- [Task objective] Find each line below that includes "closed", then copy it.

- [Given information]

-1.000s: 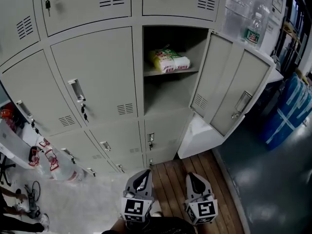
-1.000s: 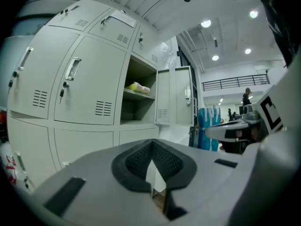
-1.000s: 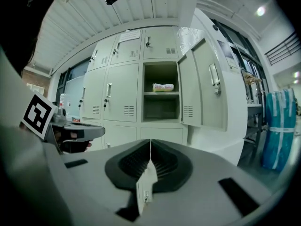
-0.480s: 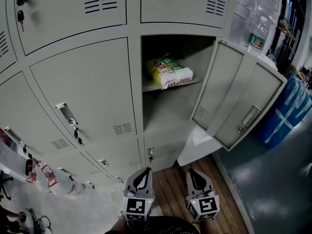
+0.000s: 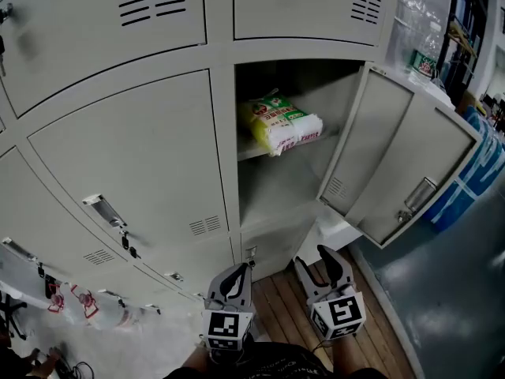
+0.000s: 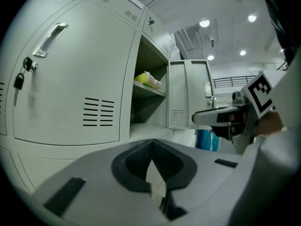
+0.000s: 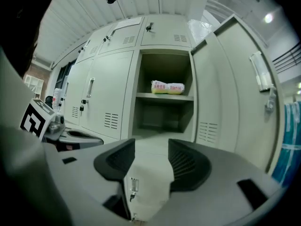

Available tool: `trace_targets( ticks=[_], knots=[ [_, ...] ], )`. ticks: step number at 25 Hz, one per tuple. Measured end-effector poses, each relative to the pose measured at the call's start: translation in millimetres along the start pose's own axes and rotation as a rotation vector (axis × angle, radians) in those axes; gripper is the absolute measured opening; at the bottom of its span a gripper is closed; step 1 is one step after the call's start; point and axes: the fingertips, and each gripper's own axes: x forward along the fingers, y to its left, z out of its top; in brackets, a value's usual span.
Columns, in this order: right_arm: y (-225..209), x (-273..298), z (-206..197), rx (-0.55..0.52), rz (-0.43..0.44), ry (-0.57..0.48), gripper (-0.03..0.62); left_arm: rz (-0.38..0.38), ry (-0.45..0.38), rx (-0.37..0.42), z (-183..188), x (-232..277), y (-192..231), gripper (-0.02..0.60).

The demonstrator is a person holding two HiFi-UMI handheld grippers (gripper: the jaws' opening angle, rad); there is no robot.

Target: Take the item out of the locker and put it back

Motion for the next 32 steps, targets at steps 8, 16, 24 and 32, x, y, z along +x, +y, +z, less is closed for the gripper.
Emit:
trace_targets(
  ticks=[8,16,24,32],
  knots=[
    [-13,43,71,-0.162,-0.021,-0.111,0.257,-0.045,0.024,0.01,-3,16,17,0.004],
    [-12,76,130,-0.271,-0.039,-0.201,0.268,-0.059,0.032,0.013,4,26,24,0.004],
    [-17,106,170,-0.479,-0.034,-0.239,0.294,-0.022,0.021,-0.013,8,22,33,0.005],
    [-26,139,176,-0.728,0.05,-0.155,0.32,0.031,0.049,-0.05,7,23,33,0.004]
  ],
)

- [Result]
Available tool: `trace_targets( ticks=[_], knots=[ [_, ...] ], )`. ticks: step number at 25 Hz, one per tuple. Measured end-effector poses, each relative to the pose measured at the call's start: translation in millimetres along the start pose's own axes and rotation as a rotation vector (axis × angle, radians) in those axes; gripper is the absolute measured opening; at the bottom of its span a gripper is closed; step 1 is one step after the call's start; point and axes: the fingertips, and each gripper's own axes: x forward along the fingers, y to its left, z out of its top; in brackets, a value's usual span.
Motion for the next 32 steps, targets at steps 8, 16, 24 and 32, x, y, z along +x, +y, +z, less is closed for the gripper.

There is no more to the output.